Texto del Evangelio (Mt 28,16-20): En aquel tiempo, los once discípulos marcharon a Galilea, al monte que Jesús les había indicado. Y al verle le adoraron; algunos sin embargo dudaron. Jesús se acercó a ellos y les habló así: «Me ha sido dado todo poder en el cielo y en la tierra. Id, pues, y haced discípulos a todas las gentes bautizándolas en el nombre del Padre y del Hijo y del Espíritu Santo, y enseñándoles a guardar todo lo que yo os he mandado. Y he aquí que yo estoy con vosotros todos los días hasta el fin del mundo».
El evangelio de Mateo concluye con el envío misionero. Jesús, quiere que sus discípulos recorran el mundo para atraer a todas las gentes. Quizás, al ver que algunos todavía dudan, les promete no dejarlos nunca solos.

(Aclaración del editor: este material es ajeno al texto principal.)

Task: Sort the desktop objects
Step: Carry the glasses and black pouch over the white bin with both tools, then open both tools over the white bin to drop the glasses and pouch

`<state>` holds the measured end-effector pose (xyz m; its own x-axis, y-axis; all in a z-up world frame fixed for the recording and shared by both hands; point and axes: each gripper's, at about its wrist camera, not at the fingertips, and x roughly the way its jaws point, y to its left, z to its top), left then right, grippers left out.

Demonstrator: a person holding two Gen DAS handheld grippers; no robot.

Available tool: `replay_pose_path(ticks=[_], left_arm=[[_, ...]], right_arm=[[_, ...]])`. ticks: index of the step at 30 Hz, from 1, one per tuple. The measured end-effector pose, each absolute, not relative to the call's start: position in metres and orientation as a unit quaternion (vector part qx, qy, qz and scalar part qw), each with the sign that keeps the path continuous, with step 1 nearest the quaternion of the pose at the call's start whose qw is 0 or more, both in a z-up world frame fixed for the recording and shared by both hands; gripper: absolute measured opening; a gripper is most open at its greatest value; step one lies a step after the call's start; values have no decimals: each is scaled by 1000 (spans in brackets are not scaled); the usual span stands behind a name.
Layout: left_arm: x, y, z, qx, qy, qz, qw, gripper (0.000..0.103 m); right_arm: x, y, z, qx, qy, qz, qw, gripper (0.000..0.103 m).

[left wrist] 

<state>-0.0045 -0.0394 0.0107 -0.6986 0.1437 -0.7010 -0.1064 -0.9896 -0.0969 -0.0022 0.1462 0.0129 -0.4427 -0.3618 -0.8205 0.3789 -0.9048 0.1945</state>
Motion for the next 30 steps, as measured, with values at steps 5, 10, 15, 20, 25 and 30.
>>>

El Señor eligió a un pequeño grupo de discípulos, y no hay constancia de que los bautizara. Sin embargo, ahora les indica que los nuevos discípulos comenzarán a serlo cuando hayan recibido el bautismo de sus manos: ese será el modo en que la vida cristiana dará inicio en quien lo reciba.

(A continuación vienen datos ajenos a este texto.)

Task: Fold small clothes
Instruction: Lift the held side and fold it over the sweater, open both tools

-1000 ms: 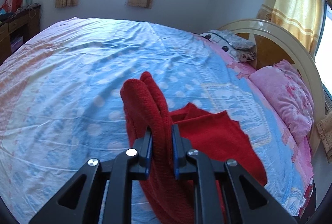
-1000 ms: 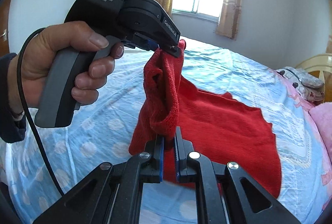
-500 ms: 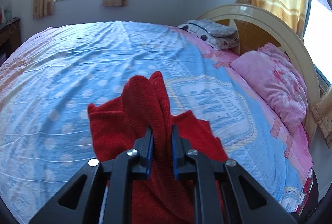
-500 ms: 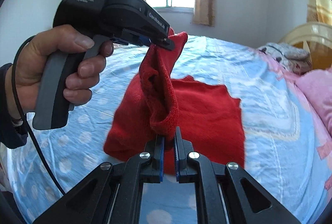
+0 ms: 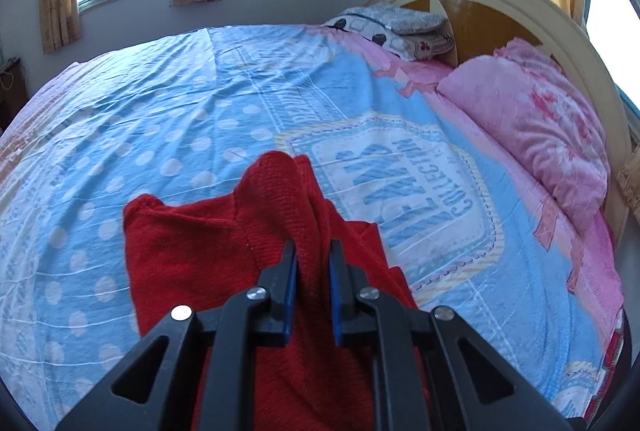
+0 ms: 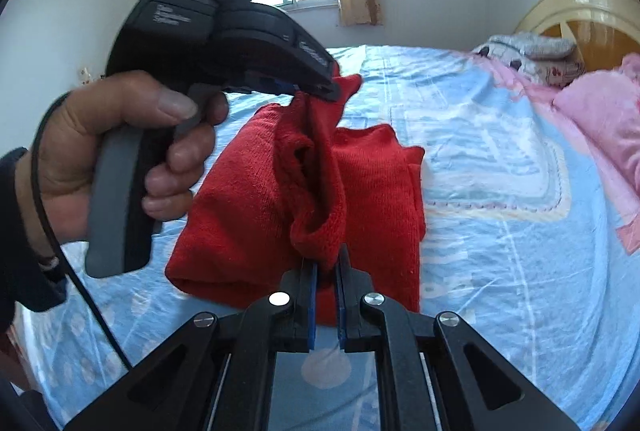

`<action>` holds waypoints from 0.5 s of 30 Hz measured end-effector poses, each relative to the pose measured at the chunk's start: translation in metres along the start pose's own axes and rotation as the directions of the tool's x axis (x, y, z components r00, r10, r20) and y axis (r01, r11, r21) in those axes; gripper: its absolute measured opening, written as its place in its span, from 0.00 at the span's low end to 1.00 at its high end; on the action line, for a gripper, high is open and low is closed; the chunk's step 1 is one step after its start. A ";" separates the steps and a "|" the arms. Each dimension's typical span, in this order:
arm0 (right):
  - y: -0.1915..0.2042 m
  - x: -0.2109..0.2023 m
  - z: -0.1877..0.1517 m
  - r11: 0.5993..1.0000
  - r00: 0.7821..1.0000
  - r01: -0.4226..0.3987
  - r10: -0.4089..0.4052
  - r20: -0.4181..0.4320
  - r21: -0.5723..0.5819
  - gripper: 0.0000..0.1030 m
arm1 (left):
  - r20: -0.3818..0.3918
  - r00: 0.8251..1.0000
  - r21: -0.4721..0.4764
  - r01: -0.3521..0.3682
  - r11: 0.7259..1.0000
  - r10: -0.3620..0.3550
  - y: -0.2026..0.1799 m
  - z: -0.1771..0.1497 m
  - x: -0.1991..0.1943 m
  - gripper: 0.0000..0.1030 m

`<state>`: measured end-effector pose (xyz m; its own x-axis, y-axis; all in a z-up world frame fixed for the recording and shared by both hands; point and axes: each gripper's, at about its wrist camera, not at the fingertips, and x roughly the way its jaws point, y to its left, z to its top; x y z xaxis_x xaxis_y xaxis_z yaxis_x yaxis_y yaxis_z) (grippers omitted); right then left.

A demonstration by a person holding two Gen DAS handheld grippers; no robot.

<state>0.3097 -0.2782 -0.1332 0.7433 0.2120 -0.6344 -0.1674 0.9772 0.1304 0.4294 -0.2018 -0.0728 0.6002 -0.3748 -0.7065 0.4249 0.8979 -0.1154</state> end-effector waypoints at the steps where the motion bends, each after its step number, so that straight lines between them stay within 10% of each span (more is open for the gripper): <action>1: -0.002 -0.001 -0.001 1.000 1.000 0.001 -0.001 -0.004 0.001 0.06 | -0.003 1.000 0.015 -0.008 1.000 0.008 -0.005 0.000 0.002 0.14; 15: -0.066 0.023 -0.018 0.923 0.969 -0.151 0.209 -0.131 0.355 0.06 | -0.064 0.995 0.107 -0.073 0.992 0.080 -0.047 -0.005 0.040 0.13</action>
<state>0.3261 -0.3379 -0.1699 0.6005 0.4086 -0.6873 -0.0372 0.8729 0.4865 0.4301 -0.2579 -0.0993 0.5879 -0.2867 -0.7564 0.4500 0.8930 0.0113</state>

Con el bautismo, Dios Padre, Hijo y Espíritu Santo comienzan a formar parte de una vida que deja de ser meramente humana: la semilla divina es plantada en el alma como un germen de una vida nueva. Nuestro Dios no es una idea sino una comunión de personas, y ese germen de vida divina está llamada a desarrollarse y crecer, como toda relación personal, con el trato.

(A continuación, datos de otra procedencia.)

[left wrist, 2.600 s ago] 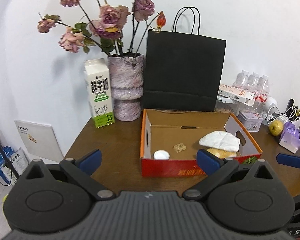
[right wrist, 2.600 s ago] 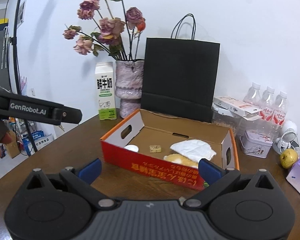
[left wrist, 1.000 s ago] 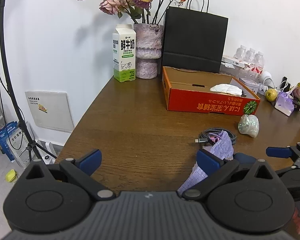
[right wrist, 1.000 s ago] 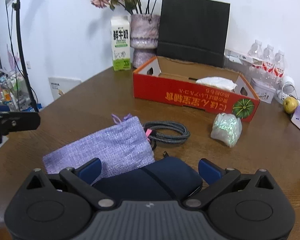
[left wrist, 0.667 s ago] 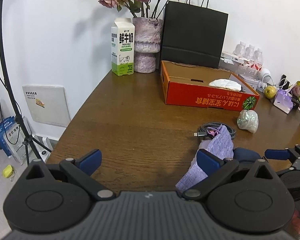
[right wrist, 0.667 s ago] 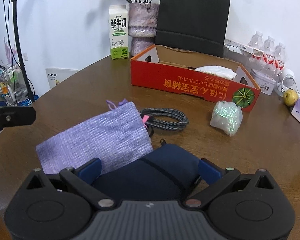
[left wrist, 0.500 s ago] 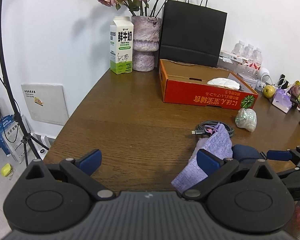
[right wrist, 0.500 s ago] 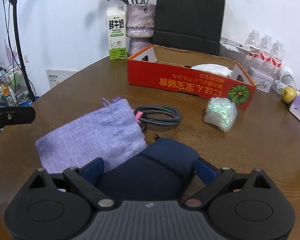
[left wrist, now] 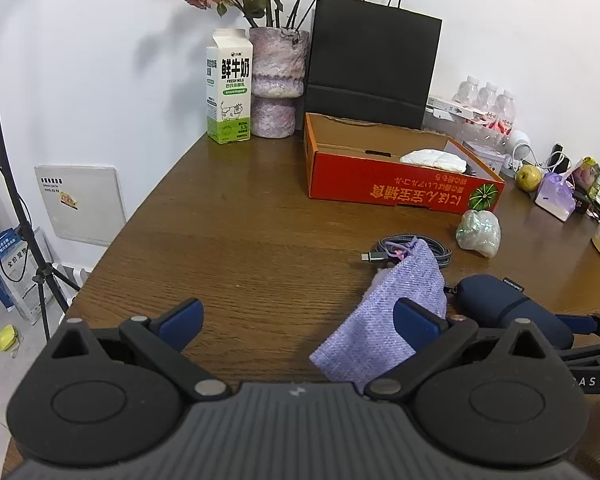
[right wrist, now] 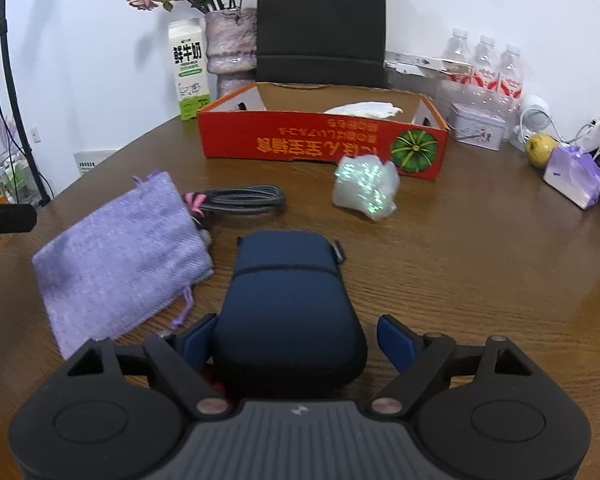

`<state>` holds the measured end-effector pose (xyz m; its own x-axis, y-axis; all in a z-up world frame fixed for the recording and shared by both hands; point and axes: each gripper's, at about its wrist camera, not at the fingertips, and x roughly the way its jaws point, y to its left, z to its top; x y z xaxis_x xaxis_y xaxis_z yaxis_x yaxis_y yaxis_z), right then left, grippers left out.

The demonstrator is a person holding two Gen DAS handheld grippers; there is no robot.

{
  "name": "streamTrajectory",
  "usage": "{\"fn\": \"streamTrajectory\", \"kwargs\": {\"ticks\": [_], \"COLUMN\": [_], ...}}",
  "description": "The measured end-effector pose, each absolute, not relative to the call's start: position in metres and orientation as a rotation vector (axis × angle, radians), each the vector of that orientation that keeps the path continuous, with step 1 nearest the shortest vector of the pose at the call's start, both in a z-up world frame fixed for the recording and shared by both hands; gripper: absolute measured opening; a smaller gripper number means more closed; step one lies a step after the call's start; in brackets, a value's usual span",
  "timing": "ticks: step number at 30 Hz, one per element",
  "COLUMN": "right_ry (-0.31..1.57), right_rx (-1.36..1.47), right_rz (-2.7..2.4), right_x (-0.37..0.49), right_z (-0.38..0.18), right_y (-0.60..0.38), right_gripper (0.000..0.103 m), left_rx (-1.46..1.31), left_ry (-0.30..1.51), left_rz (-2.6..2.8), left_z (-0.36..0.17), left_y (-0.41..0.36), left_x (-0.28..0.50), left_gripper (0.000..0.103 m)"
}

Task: Organize objects
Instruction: 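Grasp the navy zippered case with the right gripper and lift it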

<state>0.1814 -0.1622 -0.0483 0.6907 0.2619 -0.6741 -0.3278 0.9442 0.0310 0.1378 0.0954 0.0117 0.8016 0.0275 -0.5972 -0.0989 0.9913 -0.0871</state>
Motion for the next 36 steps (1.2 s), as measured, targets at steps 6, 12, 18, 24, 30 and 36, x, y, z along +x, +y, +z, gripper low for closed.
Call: {"fn": "streamTrajectory", "kwargs": {"ticks": [6, 12, 18, 24, 30, 36], "right_ry": [0.719, 0.692, 0.684, 0.704, 0.753, 0.748], "right_rx": [-0.057, -0.026, -0.06, -0.084, -0.008, 0.015], "right_rz": [0.353, 0.375, 0.399, 0.405, 0.435, 0.475], "right_x": [0.18, 0.179, 0.183, 0.197, 0.215, 0.216], "right_z": [-0.051, -0.051, -0.057, -0.064, -0.07, -0.066], "right_y": [-0.173, -0.184, -0.186, -0.177, -0.178, -0.178], "right_gripper": [0.086, 0.093, 0.103, 0.103, 0.101, 0.072], "left_rx": [-0.128, -0.165, -0.157, -0.163, -0.154, -0.158], "left_ry": [0.632, 0.641, 0.63, 0.638, 0.652, 0.657], "left_rz": [0.075, 0.089, 0.107, 0.111, 0.103, 0.1], "left_z": [0.011, 0.006, 0.003, -0.001, -0.005, -0.007], "left_y": [0.093, 0.098, 0.095, 0.092, 0.087, 0.085], "left_x": [0.141, 0.145, 0.148, 0.151, 0.154, 0.157], "left_gripper": [0.103, 0.103, 0.103, 0.103, 0.103, 0.103]}}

La fiesta de la santísima Trinidad habla de la presencia de Dios en el alma del cristiano. Habla del deseo de Dios de ser tratado de forma personal. Habla, en definitiva, de una misteriosa cercanía. En los momentos de duda y dificultad que atraviesan cualquier vida humana, Dios estará siempre presente, como lo prometió a sus discípulos.